Когда моей жене стало лучше, я пошел к нему. Жена об этом не знала. Казалось, ему нисколько не было стыдно. А робость, с какой он мне обо всем рассказывал, безусловно, происходила из другого источника, а именно оттого, что он беспокоился, не зная того, как я себя поведу. Ведь он рассказывает человеку, который известен ему как противник режима, вещи, разглашать которые строго-настрого запрещалось. А он еще и об этом запрете рассказал. Меня же особенно волновало открытие, что этот молодой человек не ожесточился, не стал циником, не напускал на себя показную жестокость и надменность, желая заглушить муки совести. Ничего подобного. Все было именно так, как он сказал: он к этому привык! Знаете, мой милый, я вдруг увидел тысячи, сотни тысяч, миллионы добрых своих соотечественников, отцов семейств, христиан, бюргеров, филистеров, благопристойных граждан, которые в годы войны привыкли не только собственноручно истреблять и убивать, но привыкли также к системе истребления и убийства. Ибо для них это уже было не преступлением, а патриотическим деянием, вызванным необходимостью защищать народ и страну. Воистину, что люди знают о себе? И что мы знаем о них? Когда во время войны я возмущался позицией церкви, то нередко — говорил себе: ее служители меньше всех знают о человеке. Тогда я оправдывал священников и первосвященников, поскольку был убежден, что и господь бог не может все досконально знать о человеке.
После продолжительной паузы доктор вновь заговорил:
— Когда пятерых его работников, одного за другим, призвали в армию, жена кузнеца заперла кузницу и вместе с детьми подалась к своим родителям в Штеттин, всего за каких-нибудь пятнадцать километров. Больше я о ней ничего не слышал. В апреле тысяча девятьсот сорок пятого года вышел приказ СС об эвакуации деревни. Я, как видите, перебрался сюда, к морю. Это были тяжелые годы. После смерти моей жены приехала ко мне дочь, которая осталась вдовой. Она и вела мой дом.

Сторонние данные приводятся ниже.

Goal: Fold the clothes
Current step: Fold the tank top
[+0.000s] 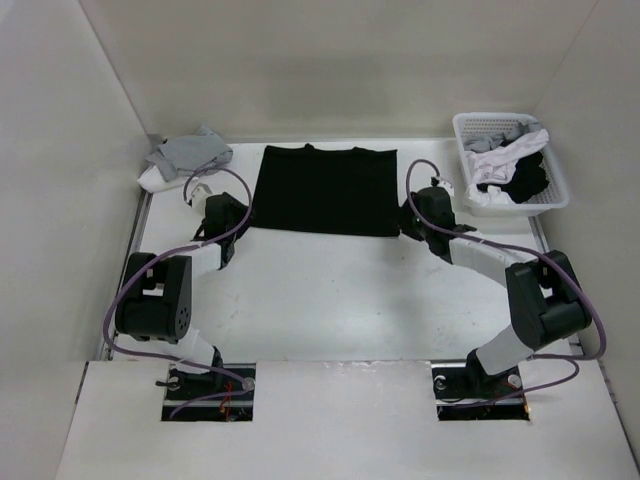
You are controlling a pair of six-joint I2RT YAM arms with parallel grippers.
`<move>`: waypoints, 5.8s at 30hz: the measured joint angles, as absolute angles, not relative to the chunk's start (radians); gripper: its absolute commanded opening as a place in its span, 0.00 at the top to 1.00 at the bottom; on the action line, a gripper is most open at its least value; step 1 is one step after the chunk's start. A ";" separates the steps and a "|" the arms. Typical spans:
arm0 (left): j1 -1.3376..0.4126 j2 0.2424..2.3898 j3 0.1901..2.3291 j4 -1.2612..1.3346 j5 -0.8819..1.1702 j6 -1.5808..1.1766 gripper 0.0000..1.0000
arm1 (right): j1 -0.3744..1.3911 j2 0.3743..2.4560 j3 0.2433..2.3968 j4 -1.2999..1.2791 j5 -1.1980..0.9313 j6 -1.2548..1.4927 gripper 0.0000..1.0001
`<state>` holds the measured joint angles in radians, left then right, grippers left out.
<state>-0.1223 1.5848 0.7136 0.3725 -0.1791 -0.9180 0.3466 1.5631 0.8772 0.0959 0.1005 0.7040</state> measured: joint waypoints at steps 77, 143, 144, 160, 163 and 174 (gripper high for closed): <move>-0.054 0.360 0.774 -0.174 -0.080 -0.962 1.00 | 0.817 0.454 0.822 -0.393 0.301 0.813 0.99; 0.209 1.148 0.232 0.361 0.040 -1.003 0.68 | 0.410 1.395 0.538 0.139 0.002 0.755 0.67; 0.226 1.140 0.226 0.354 0.046 -1.005 0.66 | 0.413 1.396 0.532 0.139 0.007 0.758 0.59; -0.270 0.925 0.344 0.247 -0.162 -0.960 0.67 | 0.365 1.609 0.623 0.334 -0.104 0.812 0.54; -0.338 0.945 0.346 0.251 -0.181 -0.951 0.67 | 0.365 1.654 0.623 0.404 -0.129 0.850 0.65; -0.389 0.949 0.347 0.281 -0.199 -0.938 0.67 | 0.314 1.731 0.543 0.631 -0.199 0.991 0.98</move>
<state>-0.3889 0.9489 0.3473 0.2810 -0.1993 -0.9379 0.3141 1.7313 0.5434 0.6312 -0.1986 0.9905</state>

Потом наступил тысяча девятьсот пятьдесят третий год, и в один из весенних дней на моем пороге появился человек, о котором я вам рассказал и которому люди хотят поставить памятник. Исповедь его, хотя он то и дело запинался, была правдивой. В тысяча девятьсот сорок седьмом году он вернулся из плена. Его родная деревня и дом, который он оставил в целости и сохранности, хотя и уцелели, но, так же как и Штеттин, отошли к Польше. Под развалинами Штеттина остались погребенными его жена и трое детей. От отца он унаследовал какое-то подобие религиозности и даже в гитлеровские времена, несмотря на все кляузы бургомистра, не порвал с церковью. Теперь — так он, во всяком случае, заявил — на него снизошло прозрение, он понял, что гибель семьи была ему карой за его злодеяния в Польше. И еще он присовокупил: «А я ведь только выполнял приказы, за неподчинение меня бы самого убили. Вот так-то, господин доктор».
Он с надеждой взглянул на меня, и я заметил, что сомнение уже засело в нем.
«Итак, это было в сорок седьмом году, то есть шесть лет назад, — перевел я разговор. — Что вы делали все эти годы?» — Он украдкой, как-то снизу вверх взглянул на меня и запинаясь проговорил: «Только потеряв семью и все имущество, я впервые осознал, что я не просто выполнял приказы». И потом, глядя в пол: «Я действительно совершал преступления?»
Доктор опять посмотрел на меня:
— В этот момент я не знал, что ответить. Я же видел: этот человек взвалил на себя новую, неподъемную ношу. Но я не мог поступить иначе и ответил ему: «Да, совершали. Совершали преступления, достойные любого проклятия!» Но потом я сменил тему и спросил: «А что вы делали по возвращении?»
«Мне страшно было оставаться на родине. Я боялся суда и подался на Запад. Через некоторое время я нашел работу на заводе „Фольксваген“. Вскоре я уже стал хорошо зарабатывать, но поверьте мне, я за все эти годы не смеялся ни единого раза. Я не хочу изображать себя лучше, чем я есть на самом деле. Я не потому не мог смеяться, что все время помнил о своих позорных преступлениях, нет, я ведь и вправду эгоист. Я не мог смеяться, потому что все время помнил о своих собственных детях, похороненных под развалинами Штеттина. Но время многое предает забвению, образы детей и жены — тоже. И даже детские виселицы в Польше».
Он замолк, и я заметил, — сказал доктор, — что он во время рассказа все искал какую-то новую мысль.